Долгое время мы не виделись. В начале нашего знакомства после тетиного возвращения из лагеря она надеялась, что найдет взаимопонимание с моим старшим сыном Саней, тогда пионером, в будущем — она надеялась — пламенным комсомольцем. Этого не произошло. Тогда она перенесла свои надежды на следующее поколение, на моего внука, Саниного сына Мишу.

И этим ее надеждам не суждено было сбыться!

Тетя Елена была холодным, сухим человеком, и никакой родственной близости, никакого душевного тепла мы друг к другу не испытывали, даже независимо от наших «идейных разногласий». Однажды наша случайная встреча вызвала у меня искреннее сочувствие к ней. Году в 67-м я случайно встретила ее в магазине на Ленинском проспекте. Хотела было незаметно пройти мимо, да не смогла: она была полуслепая, мне стало стыдно от нее прятаться, и я подошла к ней:

— Тетя Елена, здравствуйте!

— А, Лара! Ну, что Юлик? На каком он лагпункте? В Мордовии? Это ничего. Кажется, там нет лесных командировок. А какая работа?

— Рукавицы шьют.

— О! Это хорошо! (сама-то она почти весь срок оттянула в Сибири на лесоповале, и лишь в конце срока — на слюдяном заводе, в слабосилке.)

— Да, ничего, вот только с нормой они там, мужики, не справляются.

— Это ничего, был бы выход на работу, нарядчик запишет норму. Пайку получит.

— За невыполнение — свидания лишают…

— Опять тебе все не нравится. (Дальше я привожу слова тети Елены буквально) А у нас лагеря — лучшие в мире! У нас две простыни заключенному давали. «Бред», — комментировал мой папа, когда я ему пересказала наш разговор.

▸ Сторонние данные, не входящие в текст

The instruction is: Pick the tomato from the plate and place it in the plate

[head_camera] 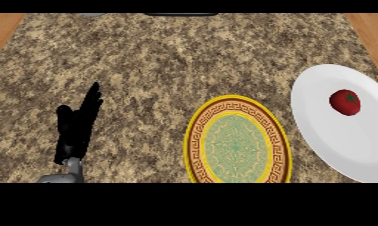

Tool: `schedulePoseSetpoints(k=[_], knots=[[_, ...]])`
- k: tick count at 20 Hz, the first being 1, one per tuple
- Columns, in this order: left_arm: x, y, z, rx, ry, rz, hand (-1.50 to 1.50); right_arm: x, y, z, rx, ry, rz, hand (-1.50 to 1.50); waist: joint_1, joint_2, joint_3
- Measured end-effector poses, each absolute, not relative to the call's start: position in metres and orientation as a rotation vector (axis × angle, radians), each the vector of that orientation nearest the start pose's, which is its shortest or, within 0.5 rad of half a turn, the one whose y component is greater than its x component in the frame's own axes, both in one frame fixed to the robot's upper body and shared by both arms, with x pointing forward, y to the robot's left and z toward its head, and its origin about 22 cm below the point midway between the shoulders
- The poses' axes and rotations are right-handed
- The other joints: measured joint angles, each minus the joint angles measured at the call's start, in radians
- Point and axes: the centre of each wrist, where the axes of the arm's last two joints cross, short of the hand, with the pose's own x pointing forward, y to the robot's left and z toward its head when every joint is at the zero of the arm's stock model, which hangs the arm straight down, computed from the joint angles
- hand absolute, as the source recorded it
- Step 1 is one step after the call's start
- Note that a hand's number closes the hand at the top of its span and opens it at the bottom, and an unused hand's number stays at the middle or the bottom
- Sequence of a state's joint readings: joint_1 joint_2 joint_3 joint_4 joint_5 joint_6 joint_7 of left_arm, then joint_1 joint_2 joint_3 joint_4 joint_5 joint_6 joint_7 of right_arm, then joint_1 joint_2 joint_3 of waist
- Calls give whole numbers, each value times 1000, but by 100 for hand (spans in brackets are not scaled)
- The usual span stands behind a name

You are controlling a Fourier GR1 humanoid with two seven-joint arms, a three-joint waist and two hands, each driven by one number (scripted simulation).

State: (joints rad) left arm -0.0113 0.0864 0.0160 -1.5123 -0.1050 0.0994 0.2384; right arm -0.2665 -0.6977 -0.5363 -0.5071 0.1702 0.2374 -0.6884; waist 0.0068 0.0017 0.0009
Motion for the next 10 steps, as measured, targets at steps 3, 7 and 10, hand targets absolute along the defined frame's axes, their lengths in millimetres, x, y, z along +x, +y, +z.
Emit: schedulePoseSetpoints(k=[3, 7, 10], knots=[[245, 252, -6, 236, -1289, -31, 0, 200, -548, -5, -629, -1541, 113, -150, 1, 0, 0], [243, 250, -8, 239, -1290, -38, 0, 189, -561, -2, -654, -1550, 77, -150, 3, 1, 1], [249, 250, -10, 242, -1294, -37, 0, 183, -568, 1, -693, -1536, 53, -150, 4, 2, 1]])
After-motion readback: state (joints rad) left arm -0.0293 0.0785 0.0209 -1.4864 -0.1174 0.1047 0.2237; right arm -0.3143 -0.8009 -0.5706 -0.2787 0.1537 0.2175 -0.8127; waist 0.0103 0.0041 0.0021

— А за выполнение нормы даже премиальную булочку давали, — сказала тетя Елена мечтательно. Ей, я думаю, ни разу не досталась эта вожделенная булочка, но помнила она о ней, наверное, до самой смерти. Тетя Елена как жена врага народа провела в лагерях 19 с половиной лет. В лагерь ее везли из суздальской тюрьмы (где содержались «ЧС»-ы — так называлась специальная категория заключенных, «членов семей врагов народа») в «седьмом вагоне», описанном в повести Е. Гинзбург «Крутой маршрут». В сибирском лагере тетя Елена работала на лесоповале, потом как доходягу ее перевели чернорабочей на слюдяные разработки. И какая разница — была ли она умной или не очень, высокопоставленной дамой или простой работницей. После хрущевской реабилитации она вернулась в Москву без пальцев на руке — отморозила на лесоповале, — она рассказывала с некоторым презрением, что в паре с ней работал заключенный москвич, и он плакал, отморозив руки — он был скрипач. После реабилитации ей дали квартиру в Москве, конечно, она получила инвалидность и почетное звание «старой большевички».

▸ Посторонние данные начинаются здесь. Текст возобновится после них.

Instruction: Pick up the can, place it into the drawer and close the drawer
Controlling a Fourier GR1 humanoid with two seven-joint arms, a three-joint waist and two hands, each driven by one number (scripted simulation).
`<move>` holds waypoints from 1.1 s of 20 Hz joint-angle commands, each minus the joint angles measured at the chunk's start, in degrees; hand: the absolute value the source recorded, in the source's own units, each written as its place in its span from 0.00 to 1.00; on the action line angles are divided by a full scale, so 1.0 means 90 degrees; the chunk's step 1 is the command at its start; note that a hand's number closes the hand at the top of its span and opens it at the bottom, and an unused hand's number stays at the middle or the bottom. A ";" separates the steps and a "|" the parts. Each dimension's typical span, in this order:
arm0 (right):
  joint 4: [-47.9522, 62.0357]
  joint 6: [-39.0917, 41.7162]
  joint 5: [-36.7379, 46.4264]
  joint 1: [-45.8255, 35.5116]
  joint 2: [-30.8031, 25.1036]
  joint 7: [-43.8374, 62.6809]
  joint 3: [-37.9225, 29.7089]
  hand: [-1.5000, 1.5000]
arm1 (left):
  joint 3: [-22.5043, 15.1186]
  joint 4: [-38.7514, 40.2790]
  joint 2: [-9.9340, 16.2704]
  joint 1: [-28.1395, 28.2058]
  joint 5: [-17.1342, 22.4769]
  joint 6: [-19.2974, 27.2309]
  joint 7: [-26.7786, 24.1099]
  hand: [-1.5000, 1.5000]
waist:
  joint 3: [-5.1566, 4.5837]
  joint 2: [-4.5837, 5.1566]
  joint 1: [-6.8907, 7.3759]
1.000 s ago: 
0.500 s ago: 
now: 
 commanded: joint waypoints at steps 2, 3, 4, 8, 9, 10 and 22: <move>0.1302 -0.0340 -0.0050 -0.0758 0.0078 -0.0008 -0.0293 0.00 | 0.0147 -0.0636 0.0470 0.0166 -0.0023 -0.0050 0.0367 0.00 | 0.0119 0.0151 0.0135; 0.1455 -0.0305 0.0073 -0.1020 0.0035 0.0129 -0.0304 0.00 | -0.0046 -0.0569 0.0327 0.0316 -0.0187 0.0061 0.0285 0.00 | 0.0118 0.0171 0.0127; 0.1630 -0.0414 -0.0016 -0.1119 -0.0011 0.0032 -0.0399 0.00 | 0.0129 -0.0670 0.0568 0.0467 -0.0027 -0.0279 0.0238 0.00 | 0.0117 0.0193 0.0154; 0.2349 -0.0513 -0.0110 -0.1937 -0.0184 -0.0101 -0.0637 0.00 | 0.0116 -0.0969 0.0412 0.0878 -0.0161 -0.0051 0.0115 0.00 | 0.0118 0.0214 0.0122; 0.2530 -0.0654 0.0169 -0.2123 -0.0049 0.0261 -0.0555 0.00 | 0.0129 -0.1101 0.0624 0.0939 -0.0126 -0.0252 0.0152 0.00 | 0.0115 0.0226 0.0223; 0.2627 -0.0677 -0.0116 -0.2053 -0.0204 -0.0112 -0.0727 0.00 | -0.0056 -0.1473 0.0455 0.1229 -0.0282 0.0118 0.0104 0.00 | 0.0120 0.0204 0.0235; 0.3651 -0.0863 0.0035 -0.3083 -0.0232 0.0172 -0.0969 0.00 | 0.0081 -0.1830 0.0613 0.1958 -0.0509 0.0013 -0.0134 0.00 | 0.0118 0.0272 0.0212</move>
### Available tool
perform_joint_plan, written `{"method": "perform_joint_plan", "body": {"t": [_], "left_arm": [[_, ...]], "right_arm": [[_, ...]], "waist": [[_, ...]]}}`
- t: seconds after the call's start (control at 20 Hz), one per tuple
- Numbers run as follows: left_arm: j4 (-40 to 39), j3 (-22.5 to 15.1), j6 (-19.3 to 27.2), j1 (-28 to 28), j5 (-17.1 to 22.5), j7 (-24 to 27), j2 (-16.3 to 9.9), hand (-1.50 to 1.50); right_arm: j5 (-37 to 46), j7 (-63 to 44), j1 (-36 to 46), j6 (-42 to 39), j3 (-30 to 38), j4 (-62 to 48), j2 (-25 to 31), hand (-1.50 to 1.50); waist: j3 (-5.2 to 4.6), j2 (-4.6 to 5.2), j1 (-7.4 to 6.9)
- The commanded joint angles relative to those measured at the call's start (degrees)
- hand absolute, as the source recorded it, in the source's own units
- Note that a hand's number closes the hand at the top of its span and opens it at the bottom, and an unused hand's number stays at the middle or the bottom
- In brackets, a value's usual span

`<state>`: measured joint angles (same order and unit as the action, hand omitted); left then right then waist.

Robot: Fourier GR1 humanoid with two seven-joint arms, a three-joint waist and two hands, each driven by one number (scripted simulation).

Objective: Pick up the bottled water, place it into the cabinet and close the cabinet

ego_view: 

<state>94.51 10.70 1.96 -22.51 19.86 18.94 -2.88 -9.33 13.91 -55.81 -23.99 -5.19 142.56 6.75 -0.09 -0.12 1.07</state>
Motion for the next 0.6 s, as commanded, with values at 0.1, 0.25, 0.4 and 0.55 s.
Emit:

Тете Елена умерла в конце 70-х, в доме для престарелых большевиков. Туда она перебралась по собственной воле, не желая ни в чем зависеть от своих родственников, всех поголовно «антисоветчиков», от восьмидесятилетнего брата («Пойди, пойди, донеси на меня, что я антисоветчик», — говорил ей мой отец) до восьмилетнего правнучатого племянника Миши.